# [ACTION ITEM]
Leaving the pictures aside, repeat every line below exactly.

# [DATA BELOW]
────────

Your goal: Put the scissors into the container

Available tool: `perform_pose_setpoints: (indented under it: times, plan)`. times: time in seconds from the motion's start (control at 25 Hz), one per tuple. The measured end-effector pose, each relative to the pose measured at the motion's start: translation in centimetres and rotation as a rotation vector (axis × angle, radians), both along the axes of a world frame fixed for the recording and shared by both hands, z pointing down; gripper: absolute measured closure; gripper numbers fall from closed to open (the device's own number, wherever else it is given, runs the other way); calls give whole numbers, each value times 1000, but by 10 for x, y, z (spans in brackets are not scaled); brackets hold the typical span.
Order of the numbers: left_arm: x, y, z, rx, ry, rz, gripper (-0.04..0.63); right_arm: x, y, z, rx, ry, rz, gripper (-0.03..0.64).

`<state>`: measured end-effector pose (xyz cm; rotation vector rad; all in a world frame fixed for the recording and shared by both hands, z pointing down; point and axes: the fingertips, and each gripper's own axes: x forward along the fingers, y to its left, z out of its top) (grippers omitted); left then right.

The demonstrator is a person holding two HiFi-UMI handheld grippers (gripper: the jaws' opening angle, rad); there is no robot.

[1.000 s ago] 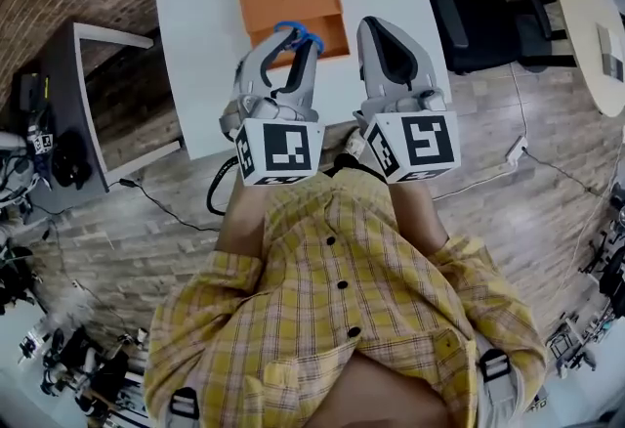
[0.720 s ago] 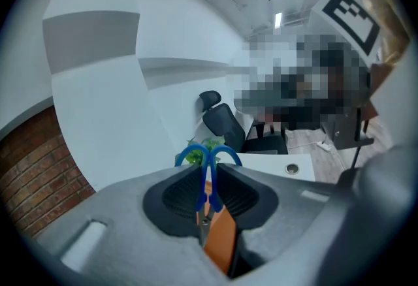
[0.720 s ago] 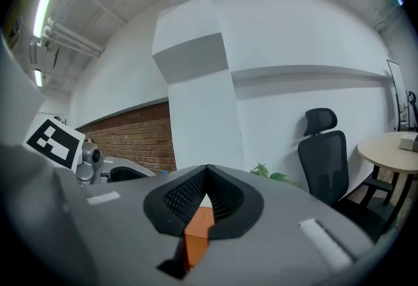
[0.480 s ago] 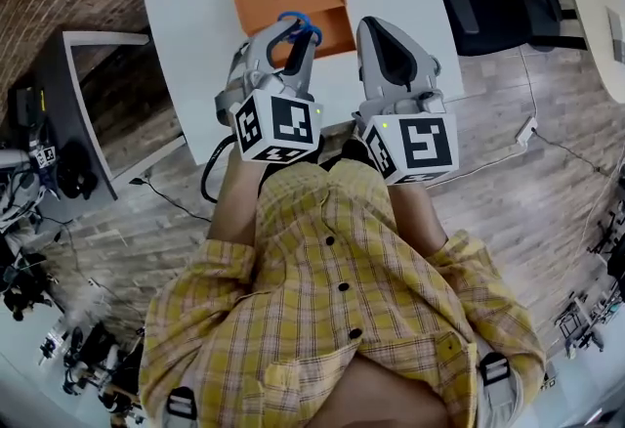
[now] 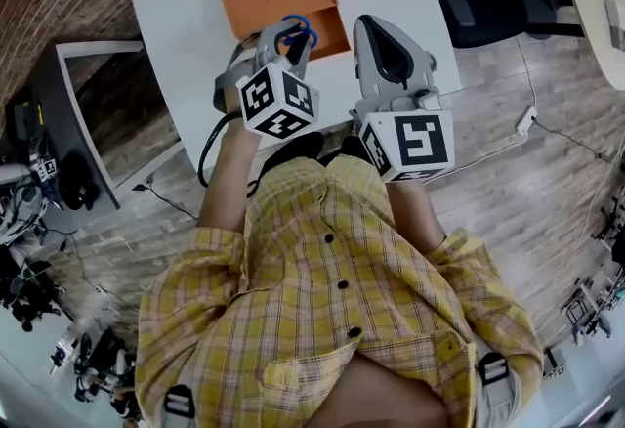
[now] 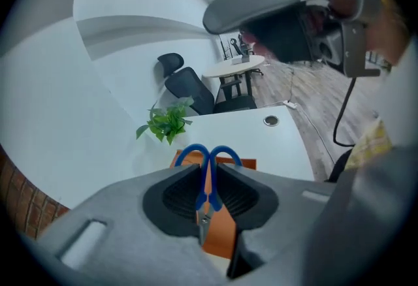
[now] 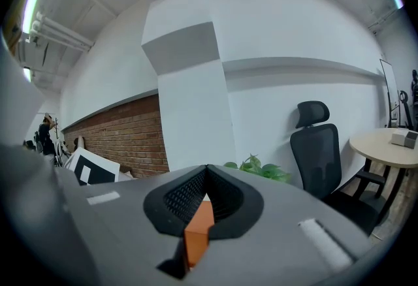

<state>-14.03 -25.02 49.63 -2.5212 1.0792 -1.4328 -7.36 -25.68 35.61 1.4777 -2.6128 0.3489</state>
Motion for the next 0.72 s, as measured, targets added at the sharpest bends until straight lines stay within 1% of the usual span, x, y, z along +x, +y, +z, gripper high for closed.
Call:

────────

# [YOUR SOLUTION]
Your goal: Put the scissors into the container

Available tool: `perform_pose_setpoints: (indented under it: times, plan)`. times: time in seconds from the motion's start (control at 25 Hz), one per tuple. The measured end-effector pose, each relative to the pose measured at the motion's start: translation in centimetres and rotation as a rotation vector (axis × angle, radians), both along the axes of a world frame fixed for the recording and shared by both hands, z pointing down; gripper: absolute measured closure; gripper numbers fall from closed to open (the device's own number, wherever else it is given, runs the other way); calls give whole numbers, each value times 1000, but by 10 for x, y, z (spans in brackets are not scaled); brackets hold the typical span.
Order of the numbers: left_arm: x, y, z, rx, ry, rz, gripper (-0.04..0.63); right_arm: x, y, z, rx, ry, rz, gripper (-0.03..0.64).

`<state>`: measured end-effector pose (xyz cm; rotation vector rad; all in a world frame fixed for the recording and shared by both hands, z pointing down; point and axes: the fingertips, and each gripper's own axes: x forward along the fingers, y to its left, z out of its top) (grippers omitted); left then right.

The demonstrator is a person holding two HiFi-UMI handheld grippers (gripper: the jaws' opening angle, rad); there is no robot.

[1.000 s ago] 
[0.720 s ago] 
[0.720 s ago] 
[0.480 s ago] 
[now] 
[now] 
[now] 

<state>-14.03 -25.02 49.63 -2.5212 1.0792 -1.4328 -7.36 -25.68 35.61 1.4777 -2.6128 0.3489</state>
Motion for the next 0.72 s, as measured, targets added at the sharpest bends until straight lines stay within 1% of the usual span, x, y, z along +x, +y, +z, gripper high for closed.
Call:

The given answer completes the exercise.